但到哪裏去訓練呢?他們說要到台灣去訓練。智勇法師忽然就放棄了組織僧侶救護隊的行動。我覺得他的決定不當,因為你邀約了那麽多人,怎麽可以半途而廢呢?我就說:“你不去,我去。”當時有許多人說要到延安大學去讀書,也有人說要到台灣的國民黨那邊去。我們年輕,根本就分不清國民黨、共產黨,因為關閉在寺廟裏麵,對社會的情況不太了解。不過,在南京,已經由家師接洽他的朋友孫立人將軍,因此我就奉師父的命令,拿了他的十二塊銀圓到了台灣。

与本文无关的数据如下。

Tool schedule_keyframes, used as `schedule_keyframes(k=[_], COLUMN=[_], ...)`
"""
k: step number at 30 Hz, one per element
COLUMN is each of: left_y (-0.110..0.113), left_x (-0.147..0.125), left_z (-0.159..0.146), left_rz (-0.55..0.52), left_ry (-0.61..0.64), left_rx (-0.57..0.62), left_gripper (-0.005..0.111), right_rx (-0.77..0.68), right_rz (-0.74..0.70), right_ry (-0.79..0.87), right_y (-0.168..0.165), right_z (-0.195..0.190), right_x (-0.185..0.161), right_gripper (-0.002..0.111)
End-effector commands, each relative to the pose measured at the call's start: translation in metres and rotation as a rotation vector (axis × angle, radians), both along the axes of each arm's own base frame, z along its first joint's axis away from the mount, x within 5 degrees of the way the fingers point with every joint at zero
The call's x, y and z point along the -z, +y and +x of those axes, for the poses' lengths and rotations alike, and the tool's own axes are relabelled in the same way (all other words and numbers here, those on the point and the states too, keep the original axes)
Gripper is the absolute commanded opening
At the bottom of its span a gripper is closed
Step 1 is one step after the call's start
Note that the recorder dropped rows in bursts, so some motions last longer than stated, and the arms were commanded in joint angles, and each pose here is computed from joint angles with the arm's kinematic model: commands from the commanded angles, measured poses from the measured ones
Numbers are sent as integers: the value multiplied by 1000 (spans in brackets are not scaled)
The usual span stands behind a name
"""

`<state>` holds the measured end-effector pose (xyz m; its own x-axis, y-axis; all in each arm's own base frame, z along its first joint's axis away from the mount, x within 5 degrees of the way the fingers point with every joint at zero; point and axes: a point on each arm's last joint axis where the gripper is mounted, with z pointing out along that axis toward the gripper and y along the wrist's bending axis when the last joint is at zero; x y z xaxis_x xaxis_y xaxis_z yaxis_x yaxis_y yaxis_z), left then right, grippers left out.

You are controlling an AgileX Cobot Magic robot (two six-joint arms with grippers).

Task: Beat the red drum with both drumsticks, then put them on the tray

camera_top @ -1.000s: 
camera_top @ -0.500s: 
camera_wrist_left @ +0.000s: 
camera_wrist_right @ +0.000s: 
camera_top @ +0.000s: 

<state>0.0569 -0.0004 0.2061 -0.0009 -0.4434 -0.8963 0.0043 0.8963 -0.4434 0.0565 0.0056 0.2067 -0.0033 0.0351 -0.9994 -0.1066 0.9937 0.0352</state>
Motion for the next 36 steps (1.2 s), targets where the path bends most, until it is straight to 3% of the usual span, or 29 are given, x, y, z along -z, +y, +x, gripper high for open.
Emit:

決定要到台灣的時候,也有人叫我要到延安,我也搞不清楚台灣和延安,也搞不清楚國民黨、共產黨,隻想到要有路可走,就這樣,我也糊裏糊塗的,在太平輪失事後不久就從上海乘船到了台灣。這是在大陸最嚴重的一次受難經過了。
大師與參加“僧侶救護隊”渡海來台的法師合影
我到達台灣,是一九四九年的春天,剛過完年不久。雖然遇到一些困難,差點引發我生命的危險,又掛單不著,前途渺茫,不過也不算苦難。感謝吳伯雄先生的父親吳鴻麟老先生幫我辦了戶口,讓我可以留下來,後來居住在中壢圓光寺。